Alors qu’on célèbre les 16 jours d’activisme de lutte contre les violences faites aux femmes, une étude menée par l’Association des Femmes des Médias AFEM déplore la persistance des cas des violences basées sur le genre au Sud-kivu, en dépit de forte sensibilisations menées sur terrain. c’était au cours d’un point de presse tenu ce vendredi 6 décembre 2024 à Bukavu.
En janvier jusqu’a novembre 40 cas alarmant des violences sexuelles et basées sur le genre à l’égard des femmes et filles en territoires de Kalehe, Walungu et Mwenga.,
Parmi ces cas, quatre victimes mineur et un feminicide( femme tuée par son mari). Ces données ont été enquêté à travers les Noyaux Clubs de AFEM.
Dans le territoire de Mwenga cinq femmes ont été tuées dont deux cas par balle et trois autres torturées, lynchées par la population en colère.
Les fait se sont déroulés à Luhwinja dans le territoire de Mwenga au mois d’octobre dernier et deux autres femmes sont en fuite jusqu’à ce jour.
Au-delà de ces cas, AFEM a également noté des inégalités dans le secteur minier, l’exploitation des femmes enceintes et des enfants dans les carrés miniers.
Par ailleurs, les maladies d’origine hydriques dont les femmes sont victimes par manque d’eau potable, des infections, et des allergies de la peau à l’exemple de la gale.

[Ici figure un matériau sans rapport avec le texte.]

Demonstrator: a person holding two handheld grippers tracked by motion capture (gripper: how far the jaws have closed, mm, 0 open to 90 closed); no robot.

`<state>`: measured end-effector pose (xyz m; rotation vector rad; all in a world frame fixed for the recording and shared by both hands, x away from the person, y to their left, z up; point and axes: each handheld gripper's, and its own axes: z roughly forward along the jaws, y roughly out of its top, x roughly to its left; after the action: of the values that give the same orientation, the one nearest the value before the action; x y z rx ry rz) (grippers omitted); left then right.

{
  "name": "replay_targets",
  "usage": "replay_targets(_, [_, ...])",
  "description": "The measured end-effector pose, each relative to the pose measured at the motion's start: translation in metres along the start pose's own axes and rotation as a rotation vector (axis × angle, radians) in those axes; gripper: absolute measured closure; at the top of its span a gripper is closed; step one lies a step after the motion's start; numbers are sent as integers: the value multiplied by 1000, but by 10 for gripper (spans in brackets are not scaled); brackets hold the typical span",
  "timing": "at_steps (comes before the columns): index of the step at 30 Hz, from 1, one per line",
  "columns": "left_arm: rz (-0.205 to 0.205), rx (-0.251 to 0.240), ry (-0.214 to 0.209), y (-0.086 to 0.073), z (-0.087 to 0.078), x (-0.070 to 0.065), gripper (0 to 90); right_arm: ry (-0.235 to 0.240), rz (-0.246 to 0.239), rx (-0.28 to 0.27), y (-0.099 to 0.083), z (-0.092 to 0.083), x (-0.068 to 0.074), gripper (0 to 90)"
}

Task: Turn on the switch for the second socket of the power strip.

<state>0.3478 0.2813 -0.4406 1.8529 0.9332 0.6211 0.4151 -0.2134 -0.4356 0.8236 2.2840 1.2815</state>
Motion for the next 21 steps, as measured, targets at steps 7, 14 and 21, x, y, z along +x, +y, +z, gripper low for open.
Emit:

Au cours du même mois d’octobre, le Noyau Club de AFEM à Mushinga dans le territoire de Walungu, à documenté 23 cas des femmes accusées de sorcières. Ces derniers on subi un traitement inhumain et dégradant avant d’être chassées de leurs villages. Elles vivent en clandestinité, loin des leurs familles et sans espoir de retour.
A ces difficultés, s’ajoutent les exploitations des femmes et filles dans des maisons de tolérance de la province du Sud-Kivu.
Des cas des viols, des violences sexuelles n’ont pas été épargné.
Pendant ce temps, AFEM à également documenté des cas des viols, des violences sexuelles, d’agression sexuelle, des violences physiques violences domestiques, et des pratiques néfastes .
Ces cas des violences basées sur le genre , varient d’un milieu à un autre et sont influencés par la classe sociale, les niveaux d’éducation, ainsi que le degré de conformité aux normes sociales et pratiques culturelles qui favorisent ces types des violences.
Face à ces violences AFEM appelle les autorités, la société civile et médias à renforcer leurs efforts et à vulgariser les lois qui protègent et promeuvent les droits des femmes à travers différents formats journalistes afin d’atteindre toutes les couches de la population et censurer les émissions à caractère religieux qui font l’apologie de sorcellerie pour lutter contre les violences basées sur le genre.